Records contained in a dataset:
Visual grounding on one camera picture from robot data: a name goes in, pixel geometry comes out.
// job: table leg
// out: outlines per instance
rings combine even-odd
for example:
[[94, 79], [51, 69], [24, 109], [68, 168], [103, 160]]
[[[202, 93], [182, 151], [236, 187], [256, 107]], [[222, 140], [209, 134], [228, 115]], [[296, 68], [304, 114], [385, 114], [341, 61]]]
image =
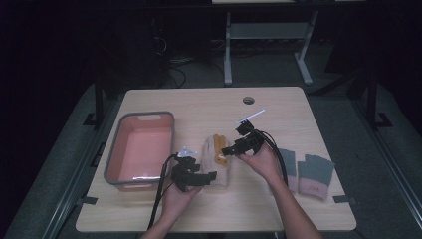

▶ [Task requirements] Print the records above again exactly. Leave out the images.

▶ [Answer to the problem]
Visual grounding on one camera picture from robot data: a name goes in, pixel geometry comes out.
// job: table leg
// out: outlines per instance
rings combine even-odd
for example:
[[94, 79], [51, 69], [24, 109], [68, 168], [103, 160]]
[[[202, 93], [182, 151], [236, 187], [256, 107]], [[222, 140], [209, 134], [228, 115]], [[296, 68], [304, 114], [385, 114], [341, 61]]]
image =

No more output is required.